ASME 2016 14th International Conference on Nanochannels, Microchannels, and Minichannels ◽

10.1115/icnmm2016-8010 ◽

2016 ◽

Author(s):

Yoshikazu Hayashi ◽

Gordon Yip ◽

Yoon Jo Kim ◽

Jong-Hoon Kim

Keyword(s):

Heat Transfer ◽

Thermal Conductivity ◽

Specific Heat ◽

Heat Sink ◽

Effective Medium Theory ◽

Working Fluid ◽

Microchannel Heat Sink ◽

Viscosity Change ◽

Transfer Capability ◽

Heat Transfer Capability

Galinstan is a eutectic alloy of gallium, indium, and tin, of which thermal conductivity is ∼27 times higher than that of water, while the dynamic viscosity is only twice. Thus, heat transfer coefficient can be remarkably enhanced with a small penalty of pumping power.
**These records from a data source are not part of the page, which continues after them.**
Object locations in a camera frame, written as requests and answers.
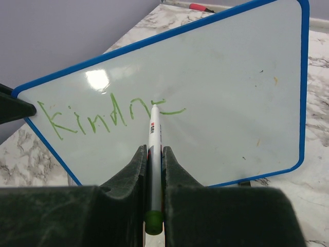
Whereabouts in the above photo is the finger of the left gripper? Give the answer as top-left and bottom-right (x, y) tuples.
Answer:
(0, 84), (36, 124)

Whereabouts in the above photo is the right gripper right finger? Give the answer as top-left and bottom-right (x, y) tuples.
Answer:
(162, 147), (306, 246)

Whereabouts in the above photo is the red pen at back rail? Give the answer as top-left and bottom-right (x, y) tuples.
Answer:
(189, 3), (216, 13)

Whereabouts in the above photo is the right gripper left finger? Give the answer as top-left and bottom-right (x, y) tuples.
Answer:
(1, 146), (147, 246)

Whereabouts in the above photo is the white marker pen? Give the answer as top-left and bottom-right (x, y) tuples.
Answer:
(144, 104), (163, 236)

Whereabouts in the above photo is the blue framed whiteboard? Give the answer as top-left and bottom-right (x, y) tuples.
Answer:
(12, 14), (309, 186)

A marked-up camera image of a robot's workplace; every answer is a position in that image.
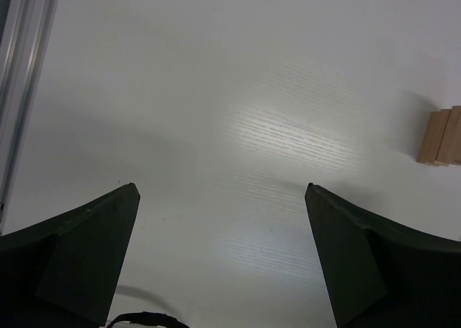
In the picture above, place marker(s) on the aluminium table edge rail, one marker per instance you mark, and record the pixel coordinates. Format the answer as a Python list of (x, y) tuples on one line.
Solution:
[(24, 43)]

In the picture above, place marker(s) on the wood block three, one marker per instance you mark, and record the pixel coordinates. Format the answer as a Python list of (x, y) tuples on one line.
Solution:
[(449, 150)]

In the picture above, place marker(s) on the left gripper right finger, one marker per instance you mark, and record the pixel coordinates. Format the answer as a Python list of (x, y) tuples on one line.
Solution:
[(380, 273)]

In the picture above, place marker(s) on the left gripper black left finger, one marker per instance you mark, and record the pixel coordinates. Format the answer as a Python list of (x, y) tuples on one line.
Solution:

However, the direct use of galinstan can suffer from practical issues such as oxidation and low specific heat. Therefore, galinstan is mixed with a coolant as an additive to form a colloidal fluid; i.e., dispersion of nanoscale galinstan droplets in a coolant to enhance the thermal conductivity. It is expected that this “metallic nanoemulsion” can contribute to substantial improvement in heat transfer capability. Also, the common issues with colloidal fluids such as rapid sedimentation, erosion, and clogging, can be minimized by the “fluidity” of the liquid metal. It was shown that ultrasonic emulsification can yield few hundreds scale nanodroplets. However, the long exposure of galinstan to oxygen in water inevitably results in severe oxidation of the droplets. Theoretical analysis was also conducted to examine the feasibility of the metallic nanoemulsion as a microchannel heat-sink working fluid. Effective medium theory was used to evaluate the thermal conductivity of the mixture. The viscosity change was also predicted considering both the viscosity of dispersed phase and interaction between the droplets. Under one-dimensional laminar flow assumption, mass, momentum, and energy conservation equations were analytically solved. The effect of high thermal conductivity of galinstan was evident; the convection heat transfer capability was greatly enhanced, while the viscosity increase due to the nanoscale blending and the low specific heat of galinstan counteracts and reduce the flow rate and thus increase the caloric thermal resistance.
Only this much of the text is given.